Directions for this task >> Skip the pictures. Output only the lines below starting at the line with "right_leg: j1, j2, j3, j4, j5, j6" and ending at the line with "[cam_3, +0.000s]", both ends included, exactly as they are.

══ Given material

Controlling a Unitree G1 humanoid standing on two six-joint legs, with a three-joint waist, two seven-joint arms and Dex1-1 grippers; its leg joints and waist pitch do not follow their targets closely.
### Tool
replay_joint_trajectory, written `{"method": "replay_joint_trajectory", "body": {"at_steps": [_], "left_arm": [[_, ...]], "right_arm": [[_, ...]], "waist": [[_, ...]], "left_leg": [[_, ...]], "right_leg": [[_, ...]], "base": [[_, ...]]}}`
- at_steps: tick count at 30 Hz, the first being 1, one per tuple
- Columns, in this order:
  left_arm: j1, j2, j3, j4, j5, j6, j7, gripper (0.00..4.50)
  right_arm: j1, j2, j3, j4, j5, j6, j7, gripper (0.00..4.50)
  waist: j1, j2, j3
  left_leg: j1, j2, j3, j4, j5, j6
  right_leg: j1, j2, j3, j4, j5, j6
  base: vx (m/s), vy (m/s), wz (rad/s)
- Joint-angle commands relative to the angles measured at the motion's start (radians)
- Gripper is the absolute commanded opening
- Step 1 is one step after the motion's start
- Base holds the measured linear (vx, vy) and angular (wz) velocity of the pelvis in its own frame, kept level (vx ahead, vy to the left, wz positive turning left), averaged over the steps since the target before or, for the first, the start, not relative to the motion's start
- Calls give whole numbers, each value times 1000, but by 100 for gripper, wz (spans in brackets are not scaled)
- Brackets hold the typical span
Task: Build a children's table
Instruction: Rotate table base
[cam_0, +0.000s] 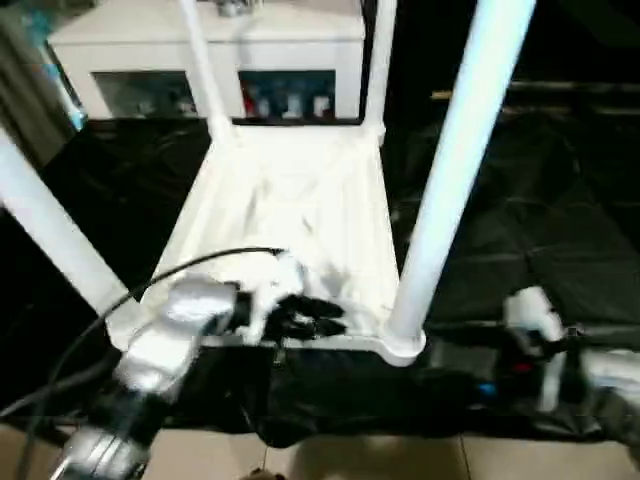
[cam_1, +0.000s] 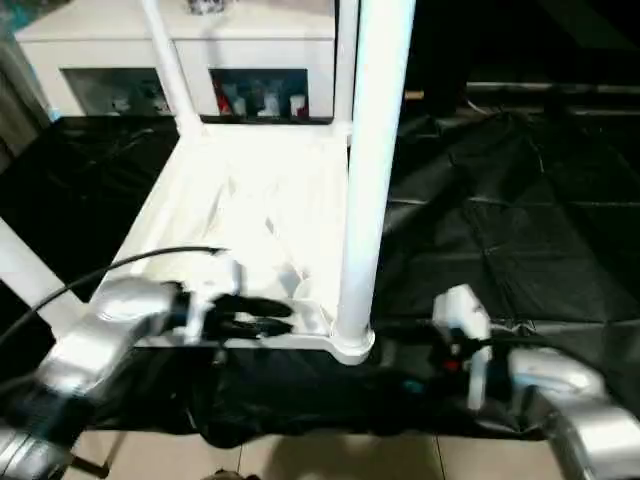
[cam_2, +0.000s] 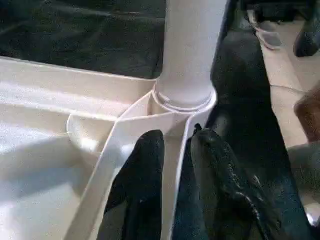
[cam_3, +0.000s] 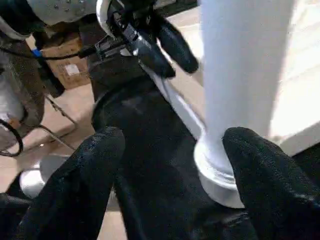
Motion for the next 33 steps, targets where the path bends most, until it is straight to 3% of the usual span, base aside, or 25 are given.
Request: {"method": "replay_joint_trajectory", "body": {"at_steps": [1, 4, 7, 8, 10, 11, 12, 14, 16, 17, 18, 19, 20, 23, 24, 25, 26, 27, 29, 31, 33], "left_arm": [[76, -1, 51, -146, -46, 103, 75, 146], [136, -5, 79, -228, -74, 157, 106, 160], [272, 12, 128, -383, -120, 249, 145, 189], [299, 16, 142, -406, -125, 260, 151, 189], [402, 34, 198, -472, -146, 288, 167, 211], [435, 41, 218, -483, -149, 290, 170, 222], [435, 41, 218, -483, -149, 290, 170, 232], [517, 76, 254, -510, -150, 296, 169, 241], [585, 106, 293, -535, -157, 301, 168, 271], [657, 139, 361, -570, -188, 317, 150, 271], [676, 145, 382, -577, -196, 322, 145, 284], [708, 159, 417, -590, -209, 330, 134, 298], [729, 168, 440, -598, -218, 335, 127, 298], [813, 206, 524, -624, -245, 348, 84, 322], [836, 217, 548, -628, -254, 346, 77, 322], [850, 224, 581, -628, -264, 344, 74, 350], [849, 224, 609, -620, -270, 336, 80, 357], [840, 222, 656, -608, -299, 321, 106, 357], [834, 222, 674, -603, -314, 314, 116, 359], [819, 222, 696, -597, -332, 308, 125, 395], [790, 218, 712, -595, -354, 308, 135, 399]], "right_arm": [[2, 11, 41, -36, -4, 28, -1, 358], [-5, 16, 60, -39, -5, 37, 2, 358], [-22, 24, 88, -38, -5, 47, 5, 358], [-29, 30, 93, -33, -8, 44, 1, 358], [-62, 68, 114, 0, -30, 27, -27, 358], [-77, 89, 122, 20, -49, 10, -48, 358], [-77, 89, 122, 20, -49, 10, -48, 358], [-115, 139, 136, 74, -81, -21, -96, 358], [-148, 175, 140, 123, -94, -37, -130, 358], [-192, 216, 139, 189, -116, -65, -181, 358], [-205, 228, 135, 210, -123, -75, -196, 358], [-228, 247, 126, 246, -135, -89, -230, 358], [-243, 259, 119, 270, -143, -97, -252, 358], [-289, 293, 89, 339, -160, -127, -318, 358], [-301, 301, 80, 358, -168, -142, -334, 358], [-315, 309, 66, 383, -172, -152, -357, 358], [-327, 313, 54, 406, -179, -160, -381, 358], [-351, 321, 29, 464, -194, -198, -431, 358], [-364, 323, 16, 494, -201, -214, -458, 358], [-385, 323, -4, 547, -219, -244, -510, 358], [-409, 323, -28, 603, -237, -279, -566, 358]], "waist": [[-2, -19, -40], [-8, -19, -31], [-9, -23, -16], [-12, -30, -8], [-14, -28, -6], [-22, -33, 0], [-28, -29, 2], [-31, -38, 14], [-39, -42, 25], [-43, -48, 26], [-51, -46, 37], [-53, -46, 37], [-53, -45, 42], [-53, -50, 55], [-51, -50, 55], [-51, -53, 55], [-50, -48, 54], [-48, -54, 49], [-44, -50, 49], [-39, -51, 41], [-34, -50, 34]], "left_leg": [[30, 72, -41, -81, -311, 30], [30, 68, -40, -86, -354, 17], [33, 69, -44, -93, -407, -7], [31, 68, -43, -96, -420, -10], [32, 68, -46, -97, -429, -19], [28, 66, -46, -100, -437, -26], [29, 64, -49, -103, -455, -37], [35, 65, -49, -103, -487, -48], [25, 64, -56, -114, -501, -59], [21, 63, -60, -113, -493, -66], [16, 62, -60, -120, -505, -70], [18, 61, -60, -119, -515, -75], [31, 62, -58, -117, -552, -84], [35, 62, -56, -120, -561, -88], [41, 63, -51, -119, -553, -87], [43, 62, -49, -117, -542, -86], [42, 62, -46, -119, -505, -81], [44, 63, -43, -118, -470, -74], [46, 59, -36, -114, -434, -66], [46, 59, -33, -110, -373, -54], [45, 57, -27, -101, -280, -25]], "right_leg": [[22, -48, 39, -75, -259, -199], [16, -45, 42, -86, -305, -187], [8, -44, 45, -94, -361, -163], [3, -42, 47, -97, -374, -155], [2, -42, 49, -94, -382, -150], [-1, -41, 49, -95, -394, -145], [-3, -38, 50, -97, -415, -134], [-14, -39, 55, -101, -428, -134], [-12, -38, 57, -100, -451, -118], [-13, -36, 60, -92, -432, -122], [-17, -32, 63, -95, -426, -124], [-18, -30, 62, -93, -424, -127], [-30, -28, 67, -99, -435, -132], [-31, -28, 72, -102, -432, -132], [-32, -25, 74, -103, -411, -128], [-34, -26, 75, -100, -393, -135], [-30, -25, 76, -97, -347, -143], [-25, -21, 75, -94, -295, -151], [-25, -21, 75, -90, -246, -174], [-16, -19, 73, -82, -188, -182], [-8, -16, 71, -72, -87, -198]], "base": [[0, 0, 0], [0, 0, 0], [0, 0, 0], [0, 0, 0], [0, 0, 0], [0, 0, 0], [0, 0, 0], [0, 0, 0], [0, 0, 0], [0, 0, 0], [-6, 1, -18], [0, 0, 0], [0, 0, 0], [0, 0, 0], [0, 0, 0], [0, 0, 0], [0, 0, 0], [0, 0, 0], [0, 0, 0], [0, 0, 0], [0, 0, 0]]}}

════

Response >>
  right_leg: j1, j2, j3, j4, j5, j6
  base: vx (m/s), vy (m/s), wz (rad/s)
- Joint-angle commands relative to the angles measured at the motion's start (radians)
- Gripper is the absolute commanded opening
- Step 1 is one step after the motion's start
- Base holds the measured linear (vx, vy) and angular (wz) velocity of the pelvis in its own frame, kept level (vx ahead, vy to the left, wz positive turning left), averaged over the steps since the target before or, for the first, the start, not relative to the motion's start
- Calls give whole numbers, each value times 1000, but by 100 for gripper, wz (spans in brackets are not scaled)
- Brackets hold the typical span
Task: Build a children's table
Instruction: Rotate table base
[cam_0, +0.000s] 
[cam_1, +0.000s] 
[cam_2, +0.000s] 
[cam_3, +0.000s] 

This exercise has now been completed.